Ces discriminations sont sous-tendues par le fait que les Rohingyas sont essentiellement privés de nationalité - et des droits qui y sont associés - depuis le début des années 80, lorsque les autorités ont promulgué une loi à cet effet. La répression s’est toutefois intensifiée de manière alarmante récemment - en particulier depuis 2012, lorsque des vagues de violence entre musulmans et bouddhistes, ces derniers étant souvent soutenus par les représentants de l’État, ont balayé la région.
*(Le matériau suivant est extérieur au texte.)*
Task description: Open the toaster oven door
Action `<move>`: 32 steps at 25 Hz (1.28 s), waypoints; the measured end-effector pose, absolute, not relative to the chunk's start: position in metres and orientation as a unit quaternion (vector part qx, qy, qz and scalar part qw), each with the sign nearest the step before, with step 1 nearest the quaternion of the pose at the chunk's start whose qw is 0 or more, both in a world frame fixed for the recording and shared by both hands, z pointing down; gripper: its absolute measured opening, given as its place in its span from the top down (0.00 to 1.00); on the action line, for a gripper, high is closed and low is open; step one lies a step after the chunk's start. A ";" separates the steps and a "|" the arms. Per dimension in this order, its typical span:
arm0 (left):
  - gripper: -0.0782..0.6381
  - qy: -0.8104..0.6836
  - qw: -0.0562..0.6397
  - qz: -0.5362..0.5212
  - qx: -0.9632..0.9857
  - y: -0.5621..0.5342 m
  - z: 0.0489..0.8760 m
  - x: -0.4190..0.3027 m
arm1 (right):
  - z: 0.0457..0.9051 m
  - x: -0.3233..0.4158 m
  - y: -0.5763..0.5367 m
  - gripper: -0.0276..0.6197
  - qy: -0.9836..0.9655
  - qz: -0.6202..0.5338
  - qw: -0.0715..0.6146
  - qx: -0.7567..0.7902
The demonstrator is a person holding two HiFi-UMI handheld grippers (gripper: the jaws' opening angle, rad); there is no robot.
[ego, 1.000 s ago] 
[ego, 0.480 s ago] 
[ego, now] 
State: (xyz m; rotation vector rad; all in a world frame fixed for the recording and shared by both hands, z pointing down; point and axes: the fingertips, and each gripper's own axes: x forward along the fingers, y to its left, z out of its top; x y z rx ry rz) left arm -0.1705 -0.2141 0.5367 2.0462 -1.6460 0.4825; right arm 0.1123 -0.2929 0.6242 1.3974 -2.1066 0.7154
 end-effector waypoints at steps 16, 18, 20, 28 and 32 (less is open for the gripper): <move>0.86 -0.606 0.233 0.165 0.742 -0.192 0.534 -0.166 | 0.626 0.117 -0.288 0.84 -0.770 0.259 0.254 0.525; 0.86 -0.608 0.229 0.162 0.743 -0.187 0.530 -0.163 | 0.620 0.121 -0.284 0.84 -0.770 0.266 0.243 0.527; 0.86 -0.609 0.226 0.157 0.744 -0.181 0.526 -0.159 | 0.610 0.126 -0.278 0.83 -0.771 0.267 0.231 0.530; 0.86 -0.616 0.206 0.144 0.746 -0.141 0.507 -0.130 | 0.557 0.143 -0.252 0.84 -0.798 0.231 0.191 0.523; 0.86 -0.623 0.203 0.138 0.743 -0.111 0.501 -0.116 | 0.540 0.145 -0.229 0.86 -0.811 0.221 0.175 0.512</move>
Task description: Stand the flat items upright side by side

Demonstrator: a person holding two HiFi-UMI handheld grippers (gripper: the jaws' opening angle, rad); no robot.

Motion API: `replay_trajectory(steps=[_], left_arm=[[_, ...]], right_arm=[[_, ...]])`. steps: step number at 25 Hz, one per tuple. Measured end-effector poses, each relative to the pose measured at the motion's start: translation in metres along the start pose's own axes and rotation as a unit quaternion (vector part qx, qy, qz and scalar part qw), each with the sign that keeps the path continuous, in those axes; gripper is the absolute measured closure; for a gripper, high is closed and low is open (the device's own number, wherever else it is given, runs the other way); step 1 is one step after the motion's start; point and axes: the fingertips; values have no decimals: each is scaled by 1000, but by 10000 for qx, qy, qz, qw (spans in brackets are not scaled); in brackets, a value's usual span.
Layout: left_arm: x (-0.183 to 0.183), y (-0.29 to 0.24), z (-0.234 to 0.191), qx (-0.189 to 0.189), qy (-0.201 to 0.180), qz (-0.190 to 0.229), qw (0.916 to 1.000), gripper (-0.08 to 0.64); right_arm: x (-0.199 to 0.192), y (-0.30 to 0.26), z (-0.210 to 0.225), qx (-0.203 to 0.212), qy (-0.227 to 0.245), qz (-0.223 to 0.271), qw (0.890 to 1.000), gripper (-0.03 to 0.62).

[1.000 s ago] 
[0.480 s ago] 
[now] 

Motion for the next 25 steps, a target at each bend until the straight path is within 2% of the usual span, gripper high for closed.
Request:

J’ai passé les deux dernières années à me rendre dans l’État d’Arakan et les histoires que j’ai entendues sont bouleversantes. Encore et encore, des Rohingyas et d’autres membres de minorités musulmanes ont comparé leur quotidien dans l’État d’Arakan à une vie en cage. J’ai parlé avec une jeune fille de 16 ans qui, quelques heures à peine après avoir passé un examen de sciences physiques dans son établissement, m’a dit qu’elle avait abandonné son rêve de devenir médecin parce qu’en tant que Rohingya il ne lui était pas permis de faire des études supérieures.
D’innombrables personnes ont dit lutter pour survivre, en particulier parce que le gouvernement continue à empêcher les organisations humanitaires de se rendre dans l’État d’Arakan.
Ce que presque toutes les personnes que j’ai rencontrées ont en commun est un profond sentiment d’impuissance et de désespoir quant à leur futur. Beaucoup d’entre elles sont prisonnières de cette réalité depuis aussi loin qu’elles se souviennent, et ne voient aucune issue à la situation actuelle. « Il n’y a pas d’état de droit ici. C’est une zone sans loi [...] Il n’y a aucun espoir », m’a dit le père d’un jeune homme tué par des membres de la police des frontières.
La seule solution pour avancer est que le gouvernement agisse immédiatement afin d’abolir ce régime indigne. À titre de première étape, il convient de développer un plan d’action complet visant à démanteler ce système d’apartheid, qui doit inclure l’abrogation ou la modification des lois discriminatoires et un remaniement draconien des politiques et pratiques en vigueur.
Des crimes contre l’humanité sont commis chaque jour dans l’État d’Arakan. Les éléments recueillis par Amnesty International indiquent que ces crimes sont commis dans le contexte d’un régime institutionnalisé d’oppression et de domination systématiques d’un groupe racial, et s’apparentent donc à l’apartheid.
Cette réalité ne peut être ignorée et escamotée. Un climat qui permet à des crimes et violations des droits humains de rester impunis ne fait qu’entretenir le cycle des abus. Il faut mettre en œuvre l’obligation de rendre des comptes, et les responsables présumés - quels que soient leur rang ou leur fonction - doivent être traduits en justice. Si le gouvernement ne veut ou ne peut pas entreprendre cette tâche, ce qui a été le cas jusqu’à présent, la communauté internationale doit intervenir.
Les États doivent user de tous les outils diplomatiques dont ils disposent afin de faire pression sur les autorités du Myanmar et de les convaincre d’agir sans tarder. Les pays donateurs, en particulier, doivent veiller à ce que l’aide au développement ne soit pas utilisée d’une manière qui renforce ce système abject. Le monde ne peut plus rester passif face à cet apartheid du 21e siècle.